** EXERCISE BRIEF **
Every line from the one containing "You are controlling" to the one containing "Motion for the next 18" in the records below, both included, must be set down exactly, and no other line.

Data excerpts
# # # #

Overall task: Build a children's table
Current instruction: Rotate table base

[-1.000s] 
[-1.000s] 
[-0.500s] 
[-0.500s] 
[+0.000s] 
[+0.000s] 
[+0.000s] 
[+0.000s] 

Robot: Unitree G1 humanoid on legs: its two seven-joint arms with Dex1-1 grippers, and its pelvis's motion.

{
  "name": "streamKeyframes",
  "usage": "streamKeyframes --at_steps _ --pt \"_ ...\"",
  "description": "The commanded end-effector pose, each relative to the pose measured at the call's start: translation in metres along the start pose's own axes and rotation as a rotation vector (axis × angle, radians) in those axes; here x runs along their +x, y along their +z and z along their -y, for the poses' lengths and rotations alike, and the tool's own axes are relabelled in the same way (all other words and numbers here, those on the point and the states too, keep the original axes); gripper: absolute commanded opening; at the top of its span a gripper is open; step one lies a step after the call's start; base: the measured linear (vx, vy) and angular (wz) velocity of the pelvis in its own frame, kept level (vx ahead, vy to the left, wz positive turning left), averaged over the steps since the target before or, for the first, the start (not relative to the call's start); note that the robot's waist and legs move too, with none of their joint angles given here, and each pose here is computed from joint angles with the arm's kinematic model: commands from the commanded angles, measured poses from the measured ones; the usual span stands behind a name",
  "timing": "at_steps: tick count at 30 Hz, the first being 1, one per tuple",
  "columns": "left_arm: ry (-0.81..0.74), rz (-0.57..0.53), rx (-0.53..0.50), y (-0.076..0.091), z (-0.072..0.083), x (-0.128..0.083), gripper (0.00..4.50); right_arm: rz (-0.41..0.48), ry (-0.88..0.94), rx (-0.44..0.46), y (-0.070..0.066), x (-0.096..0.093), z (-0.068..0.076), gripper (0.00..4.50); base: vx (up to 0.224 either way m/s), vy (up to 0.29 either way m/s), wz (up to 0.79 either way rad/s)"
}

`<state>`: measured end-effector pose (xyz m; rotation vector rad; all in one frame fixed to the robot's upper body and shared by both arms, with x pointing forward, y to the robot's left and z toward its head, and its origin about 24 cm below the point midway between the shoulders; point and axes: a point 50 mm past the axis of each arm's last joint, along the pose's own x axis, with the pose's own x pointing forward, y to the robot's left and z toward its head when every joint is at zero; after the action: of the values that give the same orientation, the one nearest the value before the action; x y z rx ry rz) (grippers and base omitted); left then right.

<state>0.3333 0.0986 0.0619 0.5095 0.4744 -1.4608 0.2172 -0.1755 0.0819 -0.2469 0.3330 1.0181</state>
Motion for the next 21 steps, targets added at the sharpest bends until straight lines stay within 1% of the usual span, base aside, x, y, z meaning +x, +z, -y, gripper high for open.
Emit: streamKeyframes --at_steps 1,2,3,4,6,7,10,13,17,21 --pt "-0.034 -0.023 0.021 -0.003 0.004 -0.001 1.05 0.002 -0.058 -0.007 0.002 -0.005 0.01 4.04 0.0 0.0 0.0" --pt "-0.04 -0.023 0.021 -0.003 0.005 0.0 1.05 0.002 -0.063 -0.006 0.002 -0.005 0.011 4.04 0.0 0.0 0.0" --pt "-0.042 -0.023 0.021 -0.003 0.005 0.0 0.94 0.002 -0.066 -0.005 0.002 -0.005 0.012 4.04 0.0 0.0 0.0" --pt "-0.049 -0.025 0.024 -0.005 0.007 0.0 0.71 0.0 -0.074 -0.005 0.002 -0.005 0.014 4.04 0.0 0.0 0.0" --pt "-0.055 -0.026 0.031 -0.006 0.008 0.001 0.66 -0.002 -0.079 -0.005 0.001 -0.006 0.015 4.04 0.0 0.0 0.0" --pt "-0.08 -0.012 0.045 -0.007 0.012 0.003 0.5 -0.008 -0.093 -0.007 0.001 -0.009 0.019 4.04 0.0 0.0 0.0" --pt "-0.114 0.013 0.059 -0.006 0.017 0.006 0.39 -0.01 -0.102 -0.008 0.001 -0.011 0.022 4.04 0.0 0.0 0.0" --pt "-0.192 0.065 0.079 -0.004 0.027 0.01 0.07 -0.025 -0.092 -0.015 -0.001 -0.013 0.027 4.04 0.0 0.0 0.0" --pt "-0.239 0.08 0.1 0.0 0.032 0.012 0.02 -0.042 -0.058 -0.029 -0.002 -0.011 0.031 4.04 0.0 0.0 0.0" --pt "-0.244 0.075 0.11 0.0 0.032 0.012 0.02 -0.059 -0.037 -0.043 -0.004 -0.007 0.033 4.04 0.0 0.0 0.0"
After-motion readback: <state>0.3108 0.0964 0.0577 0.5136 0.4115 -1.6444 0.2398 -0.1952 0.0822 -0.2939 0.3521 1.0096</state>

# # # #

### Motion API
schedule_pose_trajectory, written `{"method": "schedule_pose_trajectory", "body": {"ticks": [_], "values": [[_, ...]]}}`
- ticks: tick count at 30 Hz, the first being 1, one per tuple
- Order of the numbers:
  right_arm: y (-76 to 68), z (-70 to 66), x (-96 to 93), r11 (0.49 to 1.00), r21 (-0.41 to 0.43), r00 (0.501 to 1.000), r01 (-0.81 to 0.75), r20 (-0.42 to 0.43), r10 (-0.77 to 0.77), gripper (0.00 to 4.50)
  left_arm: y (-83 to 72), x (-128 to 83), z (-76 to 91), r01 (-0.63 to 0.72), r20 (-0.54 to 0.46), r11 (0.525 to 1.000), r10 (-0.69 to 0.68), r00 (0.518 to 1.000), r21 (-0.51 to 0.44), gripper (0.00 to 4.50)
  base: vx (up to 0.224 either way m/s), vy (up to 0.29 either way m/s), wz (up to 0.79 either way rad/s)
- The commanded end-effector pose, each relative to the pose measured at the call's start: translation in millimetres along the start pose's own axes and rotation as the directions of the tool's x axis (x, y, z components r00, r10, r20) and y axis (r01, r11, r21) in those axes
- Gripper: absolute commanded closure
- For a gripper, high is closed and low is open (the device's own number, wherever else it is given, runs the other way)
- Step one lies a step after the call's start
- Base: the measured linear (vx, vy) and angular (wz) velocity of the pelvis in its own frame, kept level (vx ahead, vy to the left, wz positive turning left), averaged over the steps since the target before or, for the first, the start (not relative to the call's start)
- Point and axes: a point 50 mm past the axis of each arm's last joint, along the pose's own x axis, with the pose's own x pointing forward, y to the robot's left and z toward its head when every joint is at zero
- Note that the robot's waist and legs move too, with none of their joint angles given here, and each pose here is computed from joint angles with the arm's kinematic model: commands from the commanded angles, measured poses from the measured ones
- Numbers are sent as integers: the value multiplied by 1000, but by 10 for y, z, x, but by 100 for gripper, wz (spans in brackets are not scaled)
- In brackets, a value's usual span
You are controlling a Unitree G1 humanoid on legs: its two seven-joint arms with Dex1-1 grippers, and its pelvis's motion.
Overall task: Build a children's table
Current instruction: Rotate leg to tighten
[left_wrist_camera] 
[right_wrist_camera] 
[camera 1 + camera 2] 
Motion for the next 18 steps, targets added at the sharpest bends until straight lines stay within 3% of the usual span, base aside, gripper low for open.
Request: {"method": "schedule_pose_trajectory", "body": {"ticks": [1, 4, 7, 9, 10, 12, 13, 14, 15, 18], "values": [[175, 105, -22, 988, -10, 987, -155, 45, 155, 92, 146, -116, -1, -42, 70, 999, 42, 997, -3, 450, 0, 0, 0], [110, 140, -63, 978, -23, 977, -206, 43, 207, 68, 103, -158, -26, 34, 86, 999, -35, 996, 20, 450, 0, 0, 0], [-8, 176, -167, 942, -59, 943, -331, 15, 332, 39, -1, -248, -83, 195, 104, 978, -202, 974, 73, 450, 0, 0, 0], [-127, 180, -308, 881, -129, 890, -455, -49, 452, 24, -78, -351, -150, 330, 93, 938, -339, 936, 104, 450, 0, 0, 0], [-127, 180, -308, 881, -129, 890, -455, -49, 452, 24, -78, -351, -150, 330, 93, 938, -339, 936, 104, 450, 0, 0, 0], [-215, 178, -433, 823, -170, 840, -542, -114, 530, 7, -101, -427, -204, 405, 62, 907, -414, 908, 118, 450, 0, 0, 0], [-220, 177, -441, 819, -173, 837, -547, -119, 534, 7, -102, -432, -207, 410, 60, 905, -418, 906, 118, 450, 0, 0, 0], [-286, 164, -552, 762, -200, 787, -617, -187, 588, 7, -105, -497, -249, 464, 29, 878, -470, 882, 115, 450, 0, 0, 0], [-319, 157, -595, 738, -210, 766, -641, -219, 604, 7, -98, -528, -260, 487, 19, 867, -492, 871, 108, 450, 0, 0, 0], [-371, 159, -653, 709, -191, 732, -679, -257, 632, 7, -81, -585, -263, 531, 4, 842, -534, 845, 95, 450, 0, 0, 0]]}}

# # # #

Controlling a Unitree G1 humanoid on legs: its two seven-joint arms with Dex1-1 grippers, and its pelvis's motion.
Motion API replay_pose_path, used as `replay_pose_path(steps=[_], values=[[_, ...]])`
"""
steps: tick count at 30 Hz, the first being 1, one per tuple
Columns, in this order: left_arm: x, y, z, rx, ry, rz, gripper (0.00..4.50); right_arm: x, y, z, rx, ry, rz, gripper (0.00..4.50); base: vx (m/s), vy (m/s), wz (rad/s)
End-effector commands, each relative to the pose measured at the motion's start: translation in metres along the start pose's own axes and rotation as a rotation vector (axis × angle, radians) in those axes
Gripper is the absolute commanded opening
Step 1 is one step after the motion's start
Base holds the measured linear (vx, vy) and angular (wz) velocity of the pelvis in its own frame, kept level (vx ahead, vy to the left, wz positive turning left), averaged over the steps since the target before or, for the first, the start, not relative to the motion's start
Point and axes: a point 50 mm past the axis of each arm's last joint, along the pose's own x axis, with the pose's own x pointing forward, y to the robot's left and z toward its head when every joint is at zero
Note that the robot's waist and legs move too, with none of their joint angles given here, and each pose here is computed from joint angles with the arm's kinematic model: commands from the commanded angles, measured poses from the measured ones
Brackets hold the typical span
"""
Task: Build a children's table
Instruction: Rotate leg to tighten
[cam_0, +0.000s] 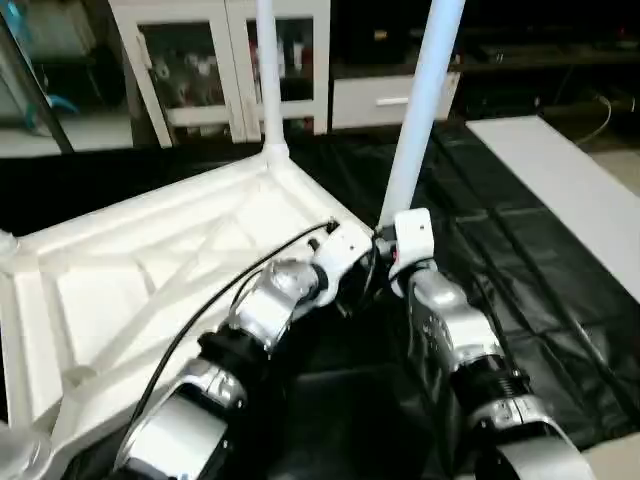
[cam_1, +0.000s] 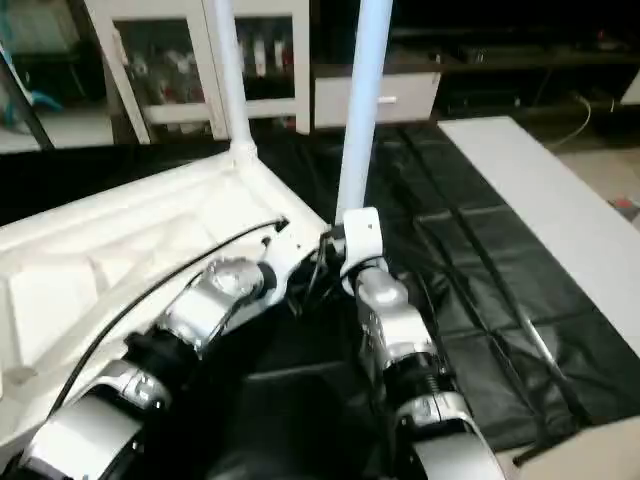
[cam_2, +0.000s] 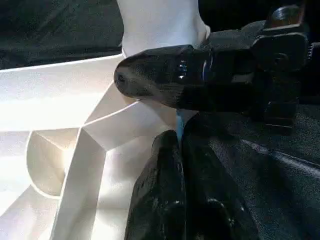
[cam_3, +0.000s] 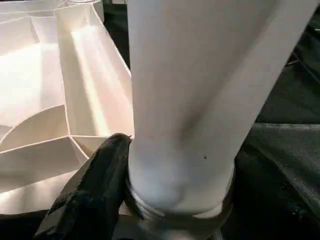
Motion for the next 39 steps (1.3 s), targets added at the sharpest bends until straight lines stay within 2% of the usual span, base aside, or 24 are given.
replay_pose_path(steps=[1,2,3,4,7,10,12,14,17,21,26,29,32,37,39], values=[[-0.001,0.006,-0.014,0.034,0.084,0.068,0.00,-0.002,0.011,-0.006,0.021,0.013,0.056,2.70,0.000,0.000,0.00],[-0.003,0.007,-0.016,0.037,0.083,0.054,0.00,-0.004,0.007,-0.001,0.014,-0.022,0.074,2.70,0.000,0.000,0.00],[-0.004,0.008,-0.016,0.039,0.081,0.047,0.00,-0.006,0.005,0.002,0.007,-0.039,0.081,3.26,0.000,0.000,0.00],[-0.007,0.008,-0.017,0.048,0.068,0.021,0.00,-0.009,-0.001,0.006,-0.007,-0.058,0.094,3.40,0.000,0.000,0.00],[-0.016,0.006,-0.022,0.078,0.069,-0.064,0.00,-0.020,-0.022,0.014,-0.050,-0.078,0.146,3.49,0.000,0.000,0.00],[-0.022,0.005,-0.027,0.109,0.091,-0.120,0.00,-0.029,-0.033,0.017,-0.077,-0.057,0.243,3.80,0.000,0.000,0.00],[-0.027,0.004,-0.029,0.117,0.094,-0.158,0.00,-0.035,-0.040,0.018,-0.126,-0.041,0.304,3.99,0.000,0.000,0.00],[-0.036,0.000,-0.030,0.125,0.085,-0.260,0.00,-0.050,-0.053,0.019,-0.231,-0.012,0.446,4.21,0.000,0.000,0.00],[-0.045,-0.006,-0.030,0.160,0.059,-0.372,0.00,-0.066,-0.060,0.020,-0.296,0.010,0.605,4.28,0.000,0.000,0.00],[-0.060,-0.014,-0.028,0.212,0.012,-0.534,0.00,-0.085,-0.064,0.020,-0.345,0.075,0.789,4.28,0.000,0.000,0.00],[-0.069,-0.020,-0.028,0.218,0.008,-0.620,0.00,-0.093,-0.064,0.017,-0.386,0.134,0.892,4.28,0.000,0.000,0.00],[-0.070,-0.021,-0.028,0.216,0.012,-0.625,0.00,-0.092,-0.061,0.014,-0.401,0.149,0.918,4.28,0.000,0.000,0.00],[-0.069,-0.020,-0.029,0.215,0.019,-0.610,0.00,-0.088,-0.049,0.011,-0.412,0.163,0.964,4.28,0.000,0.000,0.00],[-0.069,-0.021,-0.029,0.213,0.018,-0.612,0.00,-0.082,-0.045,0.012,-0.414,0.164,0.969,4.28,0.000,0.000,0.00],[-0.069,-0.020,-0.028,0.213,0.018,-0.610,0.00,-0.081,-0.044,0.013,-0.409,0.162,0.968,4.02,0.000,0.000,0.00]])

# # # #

** TASK RESULT **
You are controlling a Unitree G1 humanoid on legs: its two seven-joint arms with Dex1-1 grippers, and its pelvis's motion.
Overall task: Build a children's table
Current instruction: Rotate leg to tighten
[left_wrist_camera] 
[right_wrist_camera] 
[camera 1 + camera 2] 
Motion for the next 18 steps, targets added at the sharpest bends until straight lines stay within 3% of the usual span, base aside, gripper low for open.

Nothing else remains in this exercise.